Les premiers intellectuels exilés
L'exil a commencé en juillet 1936. Lorsque la Guerre Civile a éclaté, plusieurs des intellectuels libéraux les plus remarquables d’Espagne ont eu le sentiment d'avoir perdu leur patrie, ou qu'ils la perdraient bientôt, noyés dans la violence barbare des deux arrière-gardes. Beaucoup deviendront des exilés internes, d'autres quitteront le pays, certains reviendront plus tard pour être marginalisés dans l'Espagne franquiste, et d'autres mourront en exil.
Le plus célèbre d'entre eux est le philologue et philosophe Miguel de Unamuno qui, après avoir apporté un soutien clair aux rebelles dans les premiers jours de la guerre, a vite déchanté face à la répression féroce dont il a pris connaissance dans sa très chère Salamanque et dans le reste de l'Espagne franquiste. Après le tristement célèbre incident du 12 octobre avec le général Millán-Astray, il s'enferme chez lui et y meurt déprimé, le dernier jour de l’année 1936.
Le même mépris et la même peur de la terreur d'Unamuno ont affecté le poète et futur prix Nobel Juan Ramón Jiménez, qui a été pris au dépourvu par la guerre à Madrid. Bien qu'il ait soutenu la République, il ne se sent pas en sécurité et décide de quitter Madrid. Avec l'aide de Manuel Azaña, il s'installe à Washington en tant qu'attaché culturel de l'ambassade d’Espagne. A la fin de la guerre, les rebelles saccagent sa maison à Madrid. Il ne reviendra jamais. Après un long périple américain, il s'installe avec sa femme à Porto Rico où il meurt.
À mi-chemin entre les deux, il y a eu l'expérience du philosophe José Ortega y Gasset, tombé malade pendant la guerre à la Résidence des étudiants de Madrid. Face aux pressions pour qu'il soutienne la République, il décide de quitter le pays, commençant ainsi un périple qui le mènera à Paris, aux Pays-Bas, en Argentine et finalement au Portugal. Il rentre en Espagne en 1945, mais n'est pas autorisé à retrouver sa chaire et vit dans une situation de semi-tolérance officielle jusqu'à sa mort.

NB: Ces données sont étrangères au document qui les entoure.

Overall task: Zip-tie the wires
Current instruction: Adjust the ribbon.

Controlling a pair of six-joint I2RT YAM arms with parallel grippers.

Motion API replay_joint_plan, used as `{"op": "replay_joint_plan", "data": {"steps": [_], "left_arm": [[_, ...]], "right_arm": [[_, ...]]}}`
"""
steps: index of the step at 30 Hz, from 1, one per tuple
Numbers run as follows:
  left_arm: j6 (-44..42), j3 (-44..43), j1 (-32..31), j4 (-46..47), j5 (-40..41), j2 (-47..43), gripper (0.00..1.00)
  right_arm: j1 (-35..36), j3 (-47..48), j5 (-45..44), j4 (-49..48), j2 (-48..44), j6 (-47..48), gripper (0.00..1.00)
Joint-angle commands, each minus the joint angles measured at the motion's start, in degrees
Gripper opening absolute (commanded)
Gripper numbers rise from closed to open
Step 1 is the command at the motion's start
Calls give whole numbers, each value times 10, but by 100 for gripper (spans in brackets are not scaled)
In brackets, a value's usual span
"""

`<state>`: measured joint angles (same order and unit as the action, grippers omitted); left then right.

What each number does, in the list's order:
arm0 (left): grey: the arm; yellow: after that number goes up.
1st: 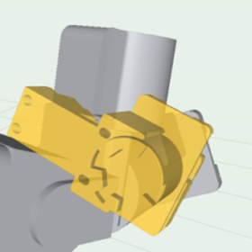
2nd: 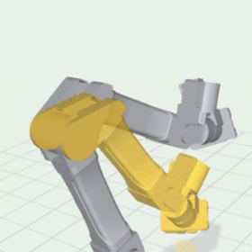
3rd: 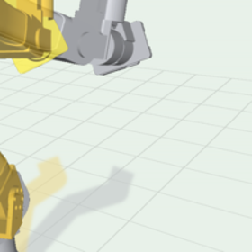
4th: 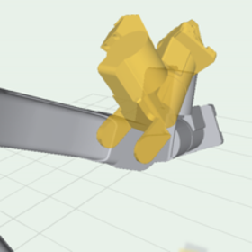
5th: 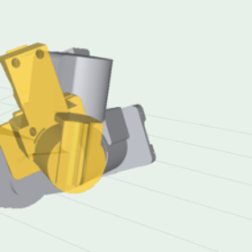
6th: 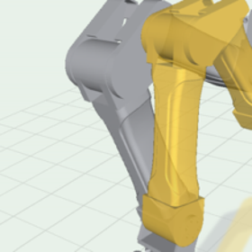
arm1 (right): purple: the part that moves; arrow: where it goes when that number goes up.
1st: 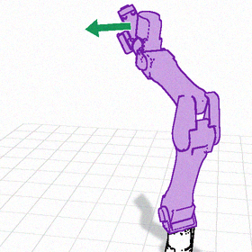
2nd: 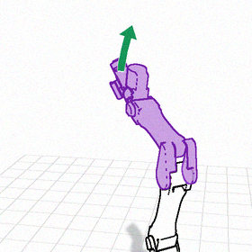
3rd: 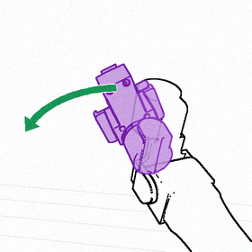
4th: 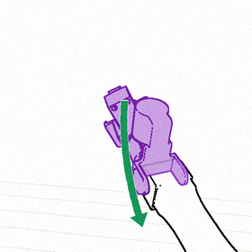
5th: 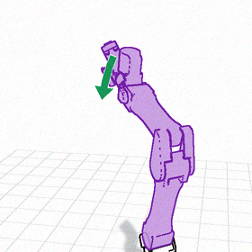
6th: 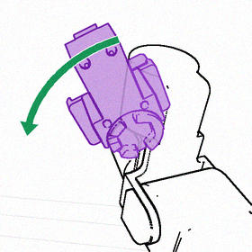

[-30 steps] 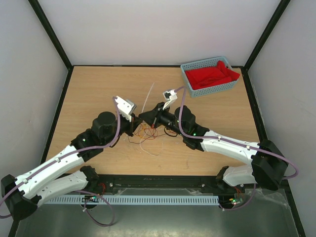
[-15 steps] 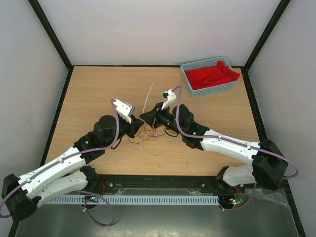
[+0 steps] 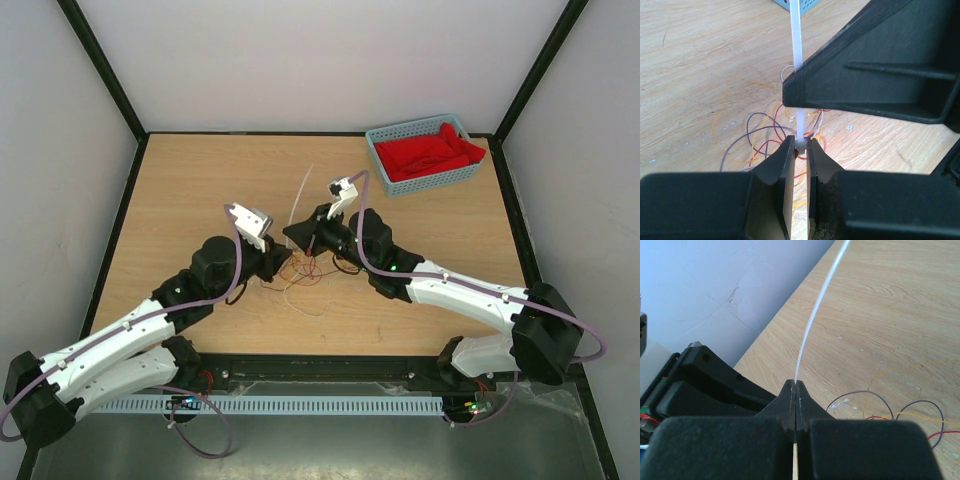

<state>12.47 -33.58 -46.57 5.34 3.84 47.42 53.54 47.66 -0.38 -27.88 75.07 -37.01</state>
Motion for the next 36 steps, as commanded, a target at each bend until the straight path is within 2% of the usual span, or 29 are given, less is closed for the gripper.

Une autre histoire d'horreur face à l'horreur est celle du musicien Manuel de Falla. Catholique de tendance conservatrice, il vécut à Grenade pendant toute la guerre, mais fut profondément déprimé par la répression sauvage qui sévissait dans cette ville et qui, entre autres, coûta la vie à son cher ami Federico García Lorca (sur cette photo datant de fin 1933, Falla porte le numéro 3, Lorca le numéro 2, et l'actrice Margarita Xirgú le numéro 1). Son exil intérieur s’est transformé en exil extérieur. Entre-temps, le nouveau régime tente de manipuler sa figure en le nommant à des postes officiels sans son consentement. Quelques mois après la fin de la Guerre Civile, il part pour l'Argentine. Malgré les tentatives de la dictature pour le faire revenir, il ne l'a jamais fait.
Ce sont des histoires qu’avec différentes nuances vécurent d'autres intellectuels libéraux comme Gregorio Marañón, Ramón Pérez de Ayala ou Alberto Jiménez Fraud. À la fin de la guerre, la liste sera beaucoup pus longue.